TASK ITEM -
What is needed is a word-for-word transcript of the listing, free of pictures.

DATASET CONTENT -
——————————
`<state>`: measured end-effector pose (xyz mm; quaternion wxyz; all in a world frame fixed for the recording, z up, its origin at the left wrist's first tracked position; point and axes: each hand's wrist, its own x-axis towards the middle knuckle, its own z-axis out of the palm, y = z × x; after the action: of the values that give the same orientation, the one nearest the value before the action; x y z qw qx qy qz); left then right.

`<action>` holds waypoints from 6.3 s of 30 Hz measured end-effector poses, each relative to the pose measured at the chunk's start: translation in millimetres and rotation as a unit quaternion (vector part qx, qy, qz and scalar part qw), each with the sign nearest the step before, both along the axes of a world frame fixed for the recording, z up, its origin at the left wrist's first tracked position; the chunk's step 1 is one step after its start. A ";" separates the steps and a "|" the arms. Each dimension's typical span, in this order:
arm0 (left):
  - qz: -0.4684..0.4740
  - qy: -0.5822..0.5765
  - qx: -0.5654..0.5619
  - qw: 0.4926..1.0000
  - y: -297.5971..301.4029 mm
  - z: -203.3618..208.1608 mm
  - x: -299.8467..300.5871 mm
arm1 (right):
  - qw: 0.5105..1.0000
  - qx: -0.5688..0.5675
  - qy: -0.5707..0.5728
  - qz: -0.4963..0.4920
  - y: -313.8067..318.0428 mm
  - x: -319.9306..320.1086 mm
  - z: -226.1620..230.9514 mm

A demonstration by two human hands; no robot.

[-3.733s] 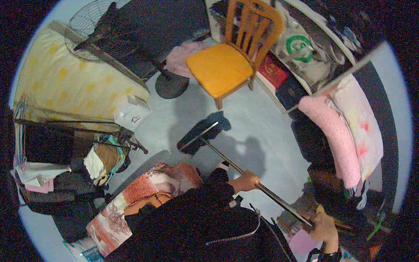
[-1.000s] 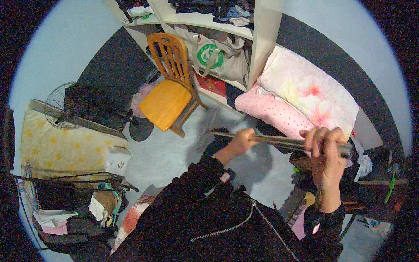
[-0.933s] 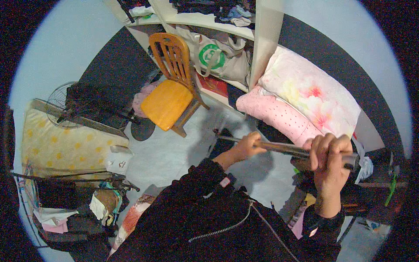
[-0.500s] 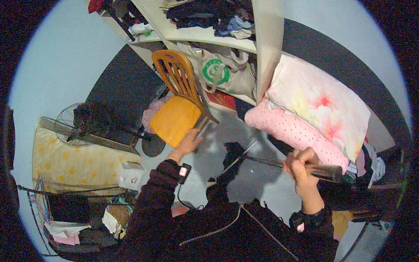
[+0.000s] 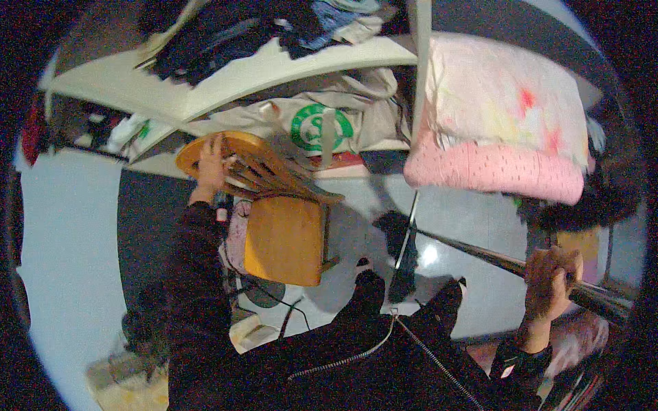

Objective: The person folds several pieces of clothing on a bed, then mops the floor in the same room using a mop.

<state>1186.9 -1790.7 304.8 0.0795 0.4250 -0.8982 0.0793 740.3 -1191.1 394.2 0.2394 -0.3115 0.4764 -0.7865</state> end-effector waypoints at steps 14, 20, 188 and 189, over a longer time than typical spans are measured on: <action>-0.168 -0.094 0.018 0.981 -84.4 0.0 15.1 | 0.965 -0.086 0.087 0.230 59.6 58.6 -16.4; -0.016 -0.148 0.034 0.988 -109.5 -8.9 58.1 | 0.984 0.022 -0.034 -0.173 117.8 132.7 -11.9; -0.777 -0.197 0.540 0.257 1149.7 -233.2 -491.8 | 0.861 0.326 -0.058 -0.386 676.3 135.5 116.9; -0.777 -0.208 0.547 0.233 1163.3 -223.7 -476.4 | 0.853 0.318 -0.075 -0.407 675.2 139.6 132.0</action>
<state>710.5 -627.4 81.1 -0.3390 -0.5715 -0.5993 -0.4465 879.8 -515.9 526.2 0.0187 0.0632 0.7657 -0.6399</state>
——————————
SOLUTION TO THIS PROBLEM -
`<state>`: measured end-effector pose (xyz mm; quaternion wxyz; all in a world frame fixed for the recording, z up, its origin at the left wrist's first tracked position; point and axes: each hand's wrist, its own x-axis towards the middle knuckle, its own z-axis out of the palm, y = z × x; after the action: of the values that give the same orientation, the one nearest the value before the action; x y z qw qx qy qz); left then right.

`<action>` holds waypoints from 6.3 s of 30 Hz measured end-effector poses, each relative to the pose measured at the chunk's start: translation in millimetres and rotation as a unit quaternion (vector part qx, qy, qz and scalar part qw), each with the sign nearest the step before, both along the axes of a world frame fixed for the recording, z up, its origin at the left wrist's first tracked position; the chunk's step 1 is one step after its start. A ";" separates the steps and a "|" the arms. Each dimension's typical span, in this order:
arm0 (left):
  - qz: -0.4684..0.4740
  - qy: -0.5822..0.5765
  - qx: -0.5654..0.5619
  - qw: 0.4926..1.0000
  - y: -297.5971..301.4029 mm
  - z: -203.3618..208.1608 mm
  - x: -299.8467..300.5871 mm
arm1 (right):
  - qw: 0.5105..1.0000
  - qx: -0.5688..0.5675
  - qy: -0.5707..0.5728
  - qz: -0.4963..0.4920
  - y: -313.8067..318.0428 mm
  - x: -319.9306..320.1086 mm
  - z: -226.1620..230.9514 mm

A demonstration by two human hands; no robot.

[-3.733s] 
[-1.000s] 
[-0.933s] 
[-0.500s] 
[+0.000s] 

Objective: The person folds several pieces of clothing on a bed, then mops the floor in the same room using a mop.

<state>1186.9 -1790.7 304.8 0.0795 0.4250 -0.8982 0.0793 740.3 -1191.1 394.2 0.2394 -0.3115 0.4764 -0.7865</state> end-effector waypoints at steps 14, 20, 188 and 189, over a longer time than typical spans are measured on: <action>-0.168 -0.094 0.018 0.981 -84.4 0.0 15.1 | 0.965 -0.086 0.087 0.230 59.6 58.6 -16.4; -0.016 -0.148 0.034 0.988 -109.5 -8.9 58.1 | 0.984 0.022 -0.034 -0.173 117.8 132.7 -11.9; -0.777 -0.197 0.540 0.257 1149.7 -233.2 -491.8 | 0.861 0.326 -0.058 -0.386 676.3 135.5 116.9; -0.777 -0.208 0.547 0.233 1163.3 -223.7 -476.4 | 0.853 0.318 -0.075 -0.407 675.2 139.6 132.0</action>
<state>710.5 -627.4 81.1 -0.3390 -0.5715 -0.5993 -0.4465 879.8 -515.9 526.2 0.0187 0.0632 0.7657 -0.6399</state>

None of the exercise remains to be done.